U.S. students just aren’t very good in math when compared to students in other countries. In the recent Third International Mathematics and Science Study (TIMSS), our fourth-graders performed poorly, middle school students performed worse, and high school student were simply unable to compete. Unfortunately, it’s been the same story for years. Furthermore, the criticism that tests like these aren’t valid because other countries’ scores are based on a highly selective population simply was not true for this test because of the methods used to measure enrollment in math classes.

Math Is Important

It is obvious that having a population with well-developed math skills is very important.

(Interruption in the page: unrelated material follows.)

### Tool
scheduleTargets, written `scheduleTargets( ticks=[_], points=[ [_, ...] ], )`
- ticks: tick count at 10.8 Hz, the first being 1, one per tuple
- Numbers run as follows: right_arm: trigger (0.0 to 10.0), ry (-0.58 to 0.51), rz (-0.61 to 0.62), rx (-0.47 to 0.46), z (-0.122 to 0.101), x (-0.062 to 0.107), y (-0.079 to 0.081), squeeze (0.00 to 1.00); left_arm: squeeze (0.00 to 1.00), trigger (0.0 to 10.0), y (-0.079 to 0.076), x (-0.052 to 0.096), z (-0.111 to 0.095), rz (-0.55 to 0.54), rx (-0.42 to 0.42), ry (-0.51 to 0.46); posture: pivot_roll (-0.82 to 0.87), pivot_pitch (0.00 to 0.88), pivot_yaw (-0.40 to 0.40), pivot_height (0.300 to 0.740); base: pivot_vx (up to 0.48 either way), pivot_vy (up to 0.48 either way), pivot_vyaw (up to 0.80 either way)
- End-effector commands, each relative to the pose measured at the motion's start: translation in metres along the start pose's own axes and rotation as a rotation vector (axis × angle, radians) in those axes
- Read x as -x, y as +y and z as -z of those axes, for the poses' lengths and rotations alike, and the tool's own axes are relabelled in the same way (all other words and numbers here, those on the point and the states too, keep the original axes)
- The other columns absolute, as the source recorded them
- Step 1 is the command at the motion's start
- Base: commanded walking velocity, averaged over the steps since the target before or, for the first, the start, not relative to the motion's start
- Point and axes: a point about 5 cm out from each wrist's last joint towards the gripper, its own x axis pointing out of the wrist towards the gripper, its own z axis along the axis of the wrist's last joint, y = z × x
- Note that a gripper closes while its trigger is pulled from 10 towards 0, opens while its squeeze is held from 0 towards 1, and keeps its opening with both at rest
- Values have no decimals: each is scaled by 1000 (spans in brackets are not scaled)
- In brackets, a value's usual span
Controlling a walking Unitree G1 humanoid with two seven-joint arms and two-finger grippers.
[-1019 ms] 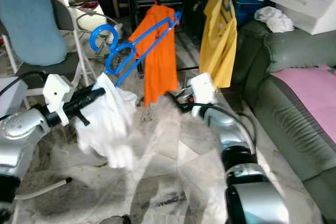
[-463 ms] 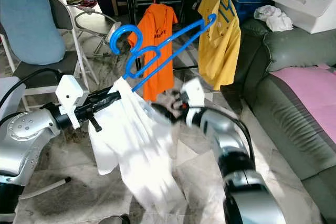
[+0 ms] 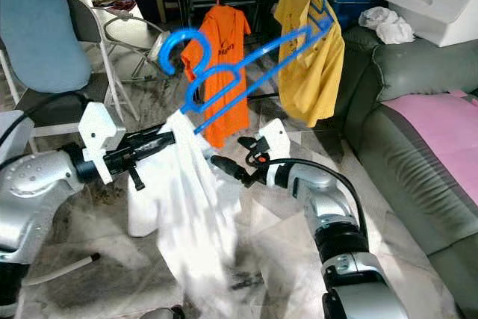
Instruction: Hang hanger
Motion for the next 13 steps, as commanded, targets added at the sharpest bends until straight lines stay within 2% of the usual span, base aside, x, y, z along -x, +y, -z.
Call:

In testimony before Congress, Alan Greenspan pointed out that more than one-third of today’s jobs in our workforce are in professional, technical, or managerial occupations and even more jobs in the future will require mathematical expertise with the proliferation of information technology. He states that we have been fortunate to attract so many skilled young people to the United States; however, our students need greater skills to take advantage of tomorrow’s labor market.

Causes of Weak Math Skills

You can’t just point your finger to one cause for the poor knowledge of math of our country’s students. Blame largely goes to these three areas:

  • Curriculum: Too much time is spent on reviewing arithmetic in middle school rather than moving onto algebra and geometry.
  • Teachers: Our teachers have weak mathematical training when compared to training in other countries. In fact, there is a close relationship between a teacher’s knowledge of math and the performance of his or her students.
  • Textbooks: Our students study far more math topics than those in other countries each year. There is too much breadth and not enough depth. Plus, there is more emphasis on how to use math rather than how to do math.

What Do You Think the Solution Is?

Attention is beginning to be focused on improving the math curriculum, teacher training, and textbooks. What is happening in your children’s schools? Are they on the right track?